You are viewing a plain text version of this content. The canonical link for it is here.

Posted to issues@spark.apache.org by "Derrick Burns (JIRA)" <ji...@apache.org> on 2014/09/15 20:23:33 UTC

[jira] [Commented] (SPARK-2308) Add KMeans MiniBatch clustering algorithm to MLlib

    [ https://issues.apache.org/jira/browse/SPARK-2308?page=com.atlassian.jira.plugin.system.issuetabpanels:comment-tabpanel&focusedCommentId=14134246#comment-14134246 ] 

Derrick Burns commented on SPARK-2308:
--------------------------------------

I have implemented MiniBatch KMeans in Spark.  

We do not need a special iterator type or random access to get the advantages of MiniBatch because the gain comes primarily from decreasing the number of distance calculations, and not from decreasing the number of points that are touched.  

MiniBatch is good if the number of points is dramatically larger than the number of clusters.  In that case, any sampling of points will impact a large number of clusters, leading to faster convergence.

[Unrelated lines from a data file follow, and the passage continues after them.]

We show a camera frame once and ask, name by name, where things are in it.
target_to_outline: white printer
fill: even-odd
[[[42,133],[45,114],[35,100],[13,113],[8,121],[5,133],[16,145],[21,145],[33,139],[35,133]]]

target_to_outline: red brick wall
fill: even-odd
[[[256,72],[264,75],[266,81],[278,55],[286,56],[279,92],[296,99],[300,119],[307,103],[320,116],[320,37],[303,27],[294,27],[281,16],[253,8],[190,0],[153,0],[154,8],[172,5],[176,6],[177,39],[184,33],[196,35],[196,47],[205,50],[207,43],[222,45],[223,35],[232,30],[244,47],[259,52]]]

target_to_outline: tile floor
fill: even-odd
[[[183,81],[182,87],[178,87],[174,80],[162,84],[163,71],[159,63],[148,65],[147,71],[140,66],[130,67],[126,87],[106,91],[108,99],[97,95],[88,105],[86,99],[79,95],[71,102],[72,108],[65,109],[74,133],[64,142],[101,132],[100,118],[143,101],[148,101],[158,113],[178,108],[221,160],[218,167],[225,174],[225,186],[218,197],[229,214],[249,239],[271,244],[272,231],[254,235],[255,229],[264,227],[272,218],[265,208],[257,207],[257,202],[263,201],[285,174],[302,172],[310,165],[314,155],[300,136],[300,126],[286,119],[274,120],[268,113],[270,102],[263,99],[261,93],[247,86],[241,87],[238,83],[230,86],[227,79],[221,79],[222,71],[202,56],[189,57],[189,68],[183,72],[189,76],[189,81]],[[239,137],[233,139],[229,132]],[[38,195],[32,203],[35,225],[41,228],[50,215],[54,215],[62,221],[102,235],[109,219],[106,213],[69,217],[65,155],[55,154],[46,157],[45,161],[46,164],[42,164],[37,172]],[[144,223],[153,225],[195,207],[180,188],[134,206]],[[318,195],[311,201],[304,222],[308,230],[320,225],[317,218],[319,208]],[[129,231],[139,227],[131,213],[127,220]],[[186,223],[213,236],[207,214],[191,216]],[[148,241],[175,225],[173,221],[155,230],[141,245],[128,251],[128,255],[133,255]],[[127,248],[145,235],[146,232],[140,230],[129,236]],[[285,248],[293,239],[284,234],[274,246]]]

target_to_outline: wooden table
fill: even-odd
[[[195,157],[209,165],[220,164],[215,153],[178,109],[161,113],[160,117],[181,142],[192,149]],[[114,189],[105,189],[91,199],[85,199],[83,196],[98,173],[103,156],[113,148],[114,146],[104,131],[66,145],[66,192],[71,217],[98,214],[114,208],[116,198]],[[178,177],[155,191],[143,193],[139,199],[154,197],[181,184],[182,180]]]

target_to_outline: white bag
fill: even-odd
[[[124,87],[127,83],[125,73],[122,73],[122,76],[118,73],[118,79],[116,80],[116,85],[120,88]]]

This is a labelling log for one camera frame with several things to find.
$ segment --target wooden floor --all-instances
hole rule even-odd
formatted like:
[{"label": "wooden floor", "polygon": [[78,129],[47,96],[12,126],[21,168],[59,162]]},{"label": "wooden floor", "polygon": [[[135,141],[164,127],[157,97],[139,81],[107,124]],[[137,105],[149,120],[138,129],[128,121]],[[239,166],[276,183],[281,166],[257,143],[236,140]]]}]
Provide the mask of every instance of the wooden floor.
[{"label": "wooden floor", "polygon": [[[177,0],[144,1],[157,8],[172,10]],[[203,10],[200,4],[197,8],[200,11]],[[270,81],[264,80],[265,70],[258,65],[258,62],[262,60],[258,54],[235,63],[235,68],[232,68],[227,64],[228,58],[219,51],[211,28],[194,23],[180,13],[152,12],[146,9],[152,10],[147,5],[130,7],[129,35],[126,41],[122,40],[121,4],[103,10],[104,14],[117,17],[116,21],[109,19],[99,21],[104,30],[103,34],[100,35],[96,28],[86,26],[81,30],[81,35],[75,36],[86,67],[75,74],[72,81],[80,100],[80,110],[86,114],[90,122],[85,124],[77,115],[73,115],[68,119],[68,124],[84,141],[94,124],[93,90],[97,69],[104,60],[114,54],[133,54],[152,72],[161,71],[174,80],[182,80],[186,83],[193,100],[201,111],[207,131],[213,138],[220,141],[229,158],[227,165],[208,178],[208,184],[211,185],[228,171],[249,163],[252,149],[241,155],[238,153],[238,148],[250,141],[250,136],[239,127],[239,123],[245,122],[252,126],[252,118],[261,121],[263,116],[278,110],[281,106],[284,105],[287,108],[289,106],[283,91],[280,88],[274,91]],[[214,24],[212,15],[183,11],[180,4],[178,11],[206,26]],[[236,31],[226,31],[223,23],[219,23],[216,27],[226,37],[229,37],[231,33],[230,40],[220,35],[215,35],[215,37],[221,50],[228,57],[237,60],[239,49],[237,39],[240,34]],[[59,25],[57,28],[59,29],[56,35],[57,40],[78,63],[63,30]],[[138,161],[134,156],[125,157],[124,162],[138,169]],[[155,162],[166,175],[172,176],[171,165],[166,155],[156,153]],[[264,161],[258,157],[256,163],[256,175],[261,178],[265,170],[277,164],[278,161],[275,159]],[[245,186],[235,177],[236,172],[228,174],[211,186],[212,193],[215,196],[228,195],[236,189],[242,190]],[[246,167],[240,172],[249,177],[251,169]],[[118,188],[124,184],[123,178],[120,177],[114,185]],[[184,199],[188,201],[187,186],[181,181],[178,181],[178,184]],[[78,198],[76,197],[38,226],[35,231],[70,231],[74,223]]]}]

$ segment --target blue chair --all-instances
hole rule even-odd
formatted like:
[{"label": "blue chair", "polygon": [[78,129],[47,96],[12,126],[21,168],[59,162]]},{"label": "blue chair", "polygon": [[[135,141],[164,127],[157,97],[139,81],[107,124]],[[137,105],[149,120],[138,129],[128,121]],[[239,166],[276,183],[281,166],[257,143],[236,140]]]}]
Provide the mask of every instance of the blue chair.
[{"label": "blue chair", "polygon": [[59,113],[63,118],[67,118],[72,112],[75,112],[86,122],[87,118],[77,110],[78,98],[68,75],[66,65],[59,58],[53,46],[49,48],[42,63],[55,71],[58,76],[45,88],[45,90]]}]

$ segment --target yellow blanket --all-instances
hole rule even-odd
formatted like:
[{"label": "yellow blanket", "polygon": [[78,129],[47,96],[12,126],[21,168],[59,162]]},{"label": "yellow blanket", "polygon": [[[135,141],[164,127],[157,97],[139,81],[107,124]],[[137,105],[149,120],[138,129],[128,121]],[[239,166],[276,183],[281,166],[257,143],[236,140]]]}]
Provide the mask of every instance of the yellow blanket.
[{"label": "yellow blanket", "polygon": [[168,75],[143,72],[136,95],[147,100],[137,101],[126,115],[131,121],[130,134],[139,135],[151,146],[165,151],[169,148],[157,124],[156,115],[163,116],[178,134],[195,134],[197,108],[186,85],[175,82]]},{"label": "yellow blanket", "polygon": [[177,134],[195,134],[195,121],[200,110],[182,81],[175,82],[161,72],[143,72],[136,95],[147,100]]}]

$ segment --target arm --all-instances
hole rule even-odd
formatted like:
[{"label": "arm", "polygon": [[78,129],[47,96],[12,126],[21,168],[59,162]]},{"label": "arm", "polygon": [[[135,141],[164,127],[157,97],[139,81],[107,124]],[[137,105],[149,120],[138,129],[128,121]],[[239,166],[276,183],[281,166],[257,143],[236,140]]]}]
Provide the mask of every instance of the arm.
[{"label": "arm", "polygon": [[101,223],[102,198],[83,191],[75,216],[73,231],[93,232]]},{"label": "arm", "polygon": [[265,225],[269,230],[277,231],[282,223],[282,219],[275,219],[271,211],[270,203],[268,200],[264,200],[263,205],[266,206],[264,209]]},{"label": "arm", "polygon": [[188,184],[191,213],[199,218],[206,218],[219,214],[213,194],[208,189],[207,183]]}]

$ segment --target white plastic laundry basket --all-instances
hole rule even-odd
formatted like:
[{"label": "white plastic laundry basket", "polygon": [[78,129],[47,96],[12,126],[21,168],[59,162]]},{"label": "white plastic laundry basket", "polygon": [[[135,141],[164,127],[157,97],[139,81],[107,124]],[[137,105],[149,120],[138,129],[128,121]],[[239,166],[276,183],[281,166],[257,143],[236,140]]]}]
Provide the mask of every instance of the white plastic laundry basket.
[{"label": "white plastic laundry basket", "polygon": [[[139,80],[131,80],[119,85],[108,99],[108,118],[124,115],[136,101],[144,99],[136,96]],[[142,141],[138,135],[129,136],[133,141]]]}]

MiniBatch is less useful when the number of desired clusters is large. In this case, MiniBatch is less useful.  

A better approach is to track which clusters are dirty and which points are assigned to which clusters. Using this information, one can eliminate more and more distance calculations per round.  This leads to shorter and shorter rounds, and consequently faster convergence. 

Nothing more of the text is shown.